You are viewing a plain text version of this content. The canonical link for it is here.
Posted to commits@druid.apache.org by fj...@apache.org on 2019/05/22 19:02:17 UTC

[incubator-druid] branch 0.15.0-incubating updated: Update tutorial to delete data (#7577) (#7732)

This is an automated email from the ASF dual-hosted git repository.

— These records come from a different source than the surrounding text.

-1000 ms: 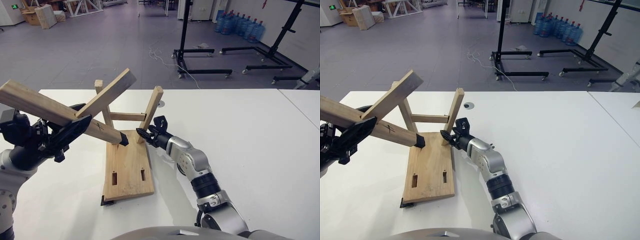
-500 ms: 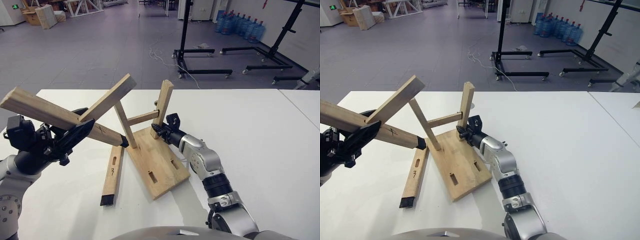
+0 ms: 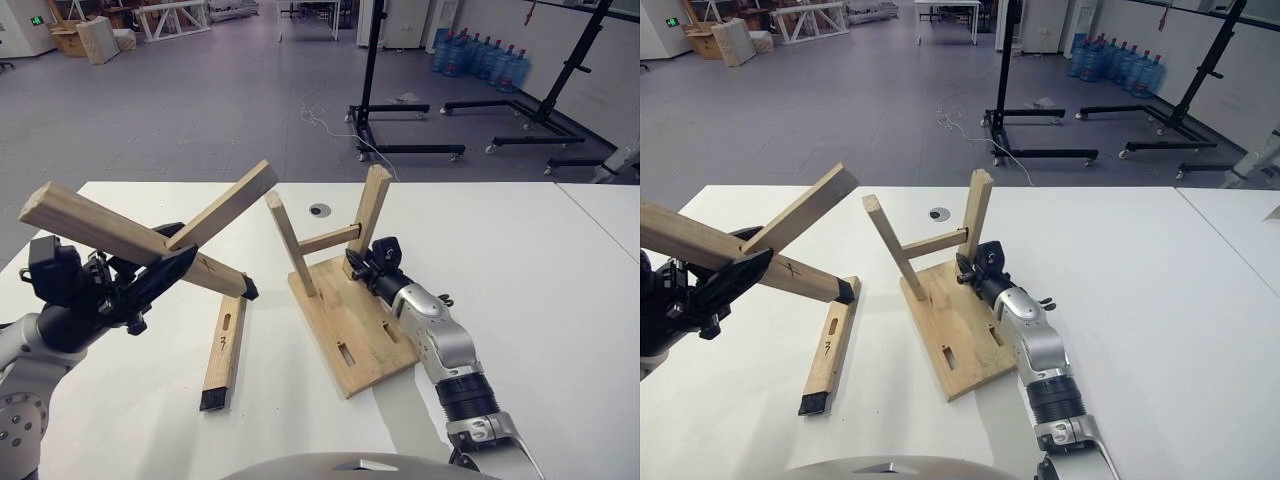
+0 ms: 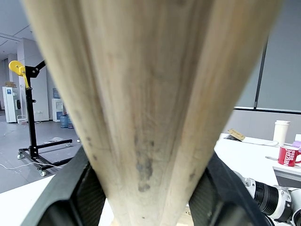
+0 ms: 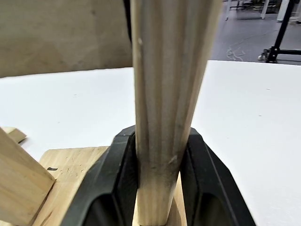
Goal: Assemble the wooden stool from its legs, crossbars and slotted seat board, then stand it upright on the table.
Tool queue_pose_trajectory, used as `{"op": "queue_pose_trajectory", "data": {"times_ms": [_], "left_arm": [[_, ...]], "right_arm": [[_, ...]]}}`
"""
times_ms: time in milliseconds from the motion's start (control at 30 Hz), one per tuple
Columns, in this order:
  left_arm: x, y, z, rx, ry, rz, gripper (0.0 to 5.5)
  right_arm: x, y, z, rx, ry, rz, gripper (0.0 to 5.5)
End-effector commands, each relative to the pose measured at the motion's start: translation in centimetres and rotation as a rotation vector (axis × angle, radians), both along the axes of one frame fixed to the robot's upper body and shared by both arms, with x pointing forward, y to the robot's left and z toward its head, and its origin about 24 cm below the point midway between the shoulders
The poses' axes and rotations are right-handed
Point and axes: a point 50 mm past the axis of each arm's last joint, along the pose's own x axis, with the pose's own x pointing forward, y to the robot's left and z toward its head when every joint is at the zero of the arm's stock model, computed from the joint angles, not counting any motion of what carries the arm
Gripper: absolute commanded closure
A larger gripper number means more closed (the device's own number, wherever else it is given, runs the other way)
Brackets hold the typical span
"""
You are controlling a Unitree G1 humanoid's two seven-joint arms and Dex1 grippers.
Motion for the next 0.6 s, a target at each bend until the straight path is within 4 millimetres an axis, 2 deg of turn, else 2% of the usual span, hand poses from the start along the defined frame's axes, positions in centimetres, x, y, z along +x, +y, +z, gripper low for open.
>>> {"op": "queue_pose_trajectory", "data": {"times_ms": [33, 133, 233, 400, 600], "left_arm": [[-0.2, -0.3, 0.0, 0.019, -0.008, -0.010, 3.42], [-0.2, -0.4, -0.2, 0.030, 0.003, -0.010, 3.42], [-0.2, -0.4, -0.4, 0.035, 0.011, -0.007, 3.42], [0.1, -0.6, -0.4, 0.045, 0.019, -0.020, 3.42], [0.4, -0.5, -0.4, 0.063, 0.024, -0.031, 3.42]], "right_arm": [[-1.1, -3.7, -3.2, -0.191, 0.146, -0.241, 4.45], [-1.5, -3.9, -3.5, -0.186, 0.185, -0.328, 4.43], [-1.6, -2.6, -3.7, -0.167, 0.219, -0.332, 4.43], [-0.4, 0.1, -3.4, -0.128, 0.238, -0.342, 4.43], [0.5, 1.6, -4.0, -0.105, 0.263, -0.391, 4.43]]}}
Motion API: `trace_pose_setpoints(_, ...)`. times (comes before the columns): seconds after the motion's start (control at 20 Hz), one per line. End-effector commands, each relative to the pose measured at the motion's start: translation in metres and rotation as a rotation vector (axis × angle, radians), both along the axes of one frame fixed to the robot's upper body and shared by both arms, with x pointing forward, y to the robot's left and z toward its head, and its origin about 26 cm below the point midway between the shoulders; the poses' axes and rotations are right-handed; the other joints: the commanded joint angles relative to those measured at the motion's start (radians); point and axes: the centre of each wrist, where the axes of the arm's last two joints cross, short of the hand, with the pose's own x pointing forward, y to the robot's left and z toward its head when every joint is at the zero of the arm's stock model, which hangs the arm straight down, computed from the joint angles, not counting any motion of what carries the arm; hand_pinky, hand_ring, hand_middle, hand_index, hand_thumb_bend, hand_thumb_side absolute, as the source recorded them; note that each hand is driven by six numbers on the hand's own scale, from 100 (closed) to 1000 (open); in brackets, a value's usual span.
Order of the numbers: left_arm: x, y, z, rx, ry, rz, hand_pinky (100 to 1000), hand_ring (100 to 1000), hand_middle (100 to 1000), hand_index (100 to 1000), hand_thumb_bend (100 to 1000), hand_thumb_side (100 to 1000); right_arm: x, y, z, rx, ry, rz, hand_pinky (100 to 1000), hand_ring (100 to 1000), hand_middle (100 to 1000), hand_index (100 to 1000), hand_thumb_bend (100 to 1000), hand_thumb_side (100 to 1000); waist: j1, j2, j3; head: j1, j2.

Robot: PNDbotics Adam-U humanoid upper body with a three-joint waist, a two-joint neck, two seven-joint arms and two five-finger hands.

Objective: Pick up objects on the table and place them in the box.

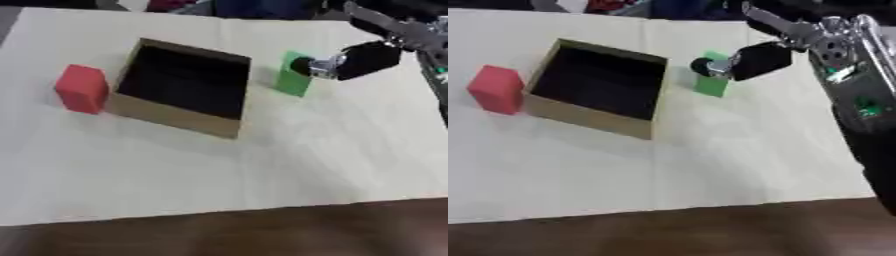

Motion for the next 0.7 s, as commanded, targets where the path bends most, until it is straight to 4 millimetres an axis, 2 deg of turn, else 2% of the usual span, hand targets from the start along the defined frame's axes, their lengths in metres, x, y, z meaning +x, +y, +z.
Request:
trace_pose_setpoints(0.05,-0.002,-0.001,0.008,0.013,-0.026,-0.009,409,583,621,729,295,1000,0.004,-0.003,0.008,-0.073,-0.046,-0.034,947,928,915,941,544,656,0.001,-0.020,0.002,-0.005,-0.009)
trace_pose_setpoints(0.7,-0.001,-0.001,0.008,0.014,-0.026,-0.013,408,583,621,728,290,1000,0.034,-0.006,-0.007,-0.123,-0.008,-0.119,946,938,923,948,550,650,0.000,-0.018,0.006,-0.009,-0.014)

fjy pushed a commit to branch 0.15.0-incubating
in repository https://gitbox.apache.org/repos/asf/incubator-druid.git


The following commit(s) were added to refs/heads/0.15.0-incubating by this push:
     new f695425  Update tutorial to delete data (#7577) (#7732)
f695425 is described below

commit f695425c5b4c79ed945dbe58e2d32d74e5b47503
Author: Jihoon Son <ji...@apache.org>
AuthorDate: Wed May 22 10:48:56 2019 -0700

    Update tutorial to delete data (#7577) (#7732)
    
    * Update tutorial to delete data
    
    * update tutorial, remove old ways to drop data
    
    * PR comments
---
 .../content/tutorials/img/tutorial-deletion-02.png | Bin 200459 -> 810422 bytes
 .../content/tutorials/img/tutorial-deletion-03.png | Bin 0 -> 805673 bytes
 docs/content/tutorials/tutorial-delete-data.md     |  58 +++++++++++----------
 .../tutorial/deletion-disable-segments.json        |   7 +++
 4 files changed, 37 insertions(+), 28 deletions(-)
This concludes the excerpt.